Steffen: Correct. A lot of people get concerned about that limitation. Right now, it's $14,000. It would go to $15,000 in 2018. People are very cautious about giving over that, but if you give over that, you just use up some of your lifetime exemption. If that really goes to $22.4 million, I think most people would be OK to give away a little extra, above the $14,000. They wouldn't have to worry about it.
Benz: One smaller thing I want to touch on is what's going on with IRAs. The ability to undo a conversion would go away, the recharacterization. Let's talk about about that and also who should ever look at doing recharacterization?

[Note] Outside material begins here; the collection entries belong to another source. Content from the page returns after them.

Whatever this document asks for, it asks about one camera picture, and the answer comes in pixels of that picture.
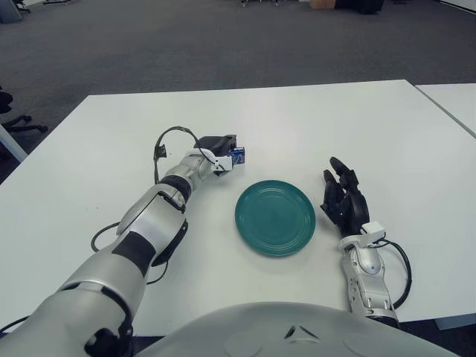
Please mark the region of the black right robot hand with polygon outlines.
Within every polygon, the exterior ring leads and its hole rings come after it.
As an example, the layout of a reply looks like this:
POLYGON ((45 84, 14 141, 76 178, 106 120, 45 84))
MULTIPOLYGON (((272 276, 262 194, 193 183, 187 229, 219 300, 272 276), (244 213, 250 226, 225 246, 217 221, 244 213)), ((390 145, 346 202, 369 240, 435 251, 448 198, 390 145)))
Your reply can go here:
POLYGON ((334 156, 329 162, 338 180, 329 170, 323 171, 325 188, 321 209, 343 238, 360 234, 362 225, 370 221, 370 215, 366 199, 358 188, 356 173, 334 156))

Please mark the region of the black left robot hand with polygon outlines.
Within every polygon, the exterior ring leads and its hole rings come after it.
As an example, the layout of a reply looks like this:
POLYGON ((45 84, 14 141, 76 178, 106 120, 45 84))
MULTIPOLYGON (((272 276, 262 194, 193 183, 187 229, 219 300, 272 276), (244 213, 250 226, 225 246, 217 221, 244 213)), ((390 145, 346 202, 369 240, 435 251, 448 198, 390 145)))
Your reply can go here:
POLYGON ((244 151, 237 146, 236 135, 204 136, 193 148, 205 154, 216 176, 232 171, 234 165, 242 163, 244 151))

Steffen: Probably the biggest thing that happened on the retirement plan side is really what didn't happen, and that is resolve this talk about Rothification of 401(k) plans. None of that was in this bill. Now, we may still see it in the Senate, they could come back and surprise us, but, as it stands right now, no material changes to 401(k) plans or anything like that.
The one thing that would happen is remove the ability to re characterize a conversion to a Roth IRA. So what you'll see today is some people will do a Roth conversion, take money out of the traditional IRA, move it to the Roth, pay tax on it with the hope of having all the growth be tax-free in the future. Then, they may decide that they either didn't want to do it because the tax cost was too high or, perhaps, the account fell in value and rather than paying tax at the higher value at the time of the conversion, they would do a recharacterization--pull that money back into the IRA, wait a period of time, and then try it again later.
This proposal would remove the ability to do a recharacterization. You wouldn't be able to do that anymore. Basically, if you decide to do a conversion, you have to live with it, and you have to pay whatever tax is due as a result of that. This would eliminate that recharacterization.
Benz: So your advice is, if I'm looking at my account and I've done a conversion that I want to undo, even though this isn't yet final, maybe it's reason to kind of get on the stick and think about getting it done?
Steffen: Typically, under current rule, for a 2017 conversion hat you did anytime this year, you'd have until Oct. 15, 2018, to change your mind, and people sometimes wait that long. That's the final due date for your tax return. What we're suggesting is if you're thinking about doing that, you might want to do that recharacterization before the end of the year. Again, we don't know if this is going to become law or not. If it does, it likely wouldn't take effect until 2018. In fact, all these proposals would be 2018 items. But we may get into 2018 and find out that your deadline has already passed to do the recharacterization, so maybe you do at least part of the recharacterization and leave some out there that you are still uncertain about. But I wouldn't wait real long on this one.
Benz: Lots to digest here obviously. Thank you so much for being here to unpack it for us.
Steffen: Always, thanks.
Benz: Thanks for watching. I'm Christine Benz from Morningstar.com.